• [Problem details]: Starting at the first line, reproduce the listing below in full, exactly as given.

|---|

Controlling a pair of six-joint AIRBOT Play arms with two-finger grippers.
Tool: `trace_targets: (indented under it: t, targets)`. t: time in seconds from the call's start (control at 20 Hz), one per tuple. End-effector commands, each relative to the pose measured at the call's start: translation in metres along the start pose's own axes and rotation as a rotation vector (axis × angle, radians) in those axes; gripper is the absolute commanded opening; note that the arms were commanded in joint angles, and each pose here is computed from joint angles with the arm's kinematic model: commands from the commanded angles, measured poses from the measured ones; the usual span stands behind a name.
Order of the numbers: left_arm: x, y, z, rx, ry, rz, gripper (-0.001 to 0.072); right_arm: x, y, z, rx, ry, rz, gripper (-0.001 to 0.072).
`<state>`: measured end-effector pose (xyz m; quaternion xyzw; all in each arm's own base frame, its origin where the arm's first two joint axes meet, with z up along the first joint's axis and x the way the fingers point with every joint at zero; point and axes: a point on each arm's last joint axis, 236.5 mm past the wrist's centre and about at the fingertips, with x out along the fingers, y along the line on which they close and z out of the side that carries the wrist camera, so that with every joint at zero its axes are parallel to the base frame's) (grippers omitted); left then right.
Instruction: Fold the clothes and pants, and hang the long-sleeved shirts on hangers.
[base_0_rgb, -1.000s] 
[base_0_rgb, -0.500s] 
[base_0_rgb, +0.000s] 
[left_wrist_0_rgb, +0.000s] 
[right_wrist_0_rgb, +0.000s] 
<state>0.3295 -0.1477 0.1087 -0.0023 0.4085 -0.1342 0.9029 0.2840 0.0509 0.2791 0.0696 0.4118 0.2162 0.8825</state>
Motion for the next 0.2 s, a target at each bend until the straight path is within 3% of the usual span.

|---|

• [Completed exercise]:
Controlling a pair of six-joint AIRBOT Play arms with two-finger grippers.
Tool: `trace_targets: (indented under it: t, targets)`. t: time in seconds from the call's start (control at 20 Hz), one per tuple. End-effector commands, each relative to the pose measured at the call's start: translation in metres along the start pose's own axes and rotation as a rotation vector (axis × angle, radians) in those axes; gripper is the absolute commanded opening; note that the arms were commanded in joint angles, and each pose here is computed from joint angles with the arm's kinematic model: commands from the commanded angles, measured poses from the measured ones; the usual span stands behind a name.
Order of the numbers: left_arm: x, y, z, rx, ry, rz, gripper (-0.001 to 0.072); right_arm: x, y, z, rx, ry, rz, gripper (-0.001 to 0.072).
`<state>`: measured end-effector pose (xyz m; quaternion xyzw; all in each arm's own base frame, its origin where the arm's first two joint axes meet, with z up along the first joint's axis and x the way the fingers point with every joint at zero; point and axes: a point on each arm's last joint axis, 236.5 mm past the wrist's centre and about at the fingertips, with x out along the fingers, y along the line on which they close and z out of the side that carries the wrist camera, so that with every joint at zero its axes are parallel to the base frame's) (grippers omitted); left then right.
Instruction: Fold the clothes and pants, and hang the long-sleeved shirts on hangers.
[base_0_rgb, -1.000s] 
[base_0_rgb, -0.500s] 
[base_0_rgb, +0.000s] 
[left_wrist_0_rgb, +0.000s] 
[right_wrist_0_rgb, +0.000s] 
<state>0.3295 -0.1477 0.1087 -0.0023 0.4085 -0.1342 0.9029 0.2840 0.0509 0.2791 0.0696 0.4118 0.2162 0.8825</state>
Motion for the next 0.2 s, a target at each bend until the straight path is within 3% of the usual span.

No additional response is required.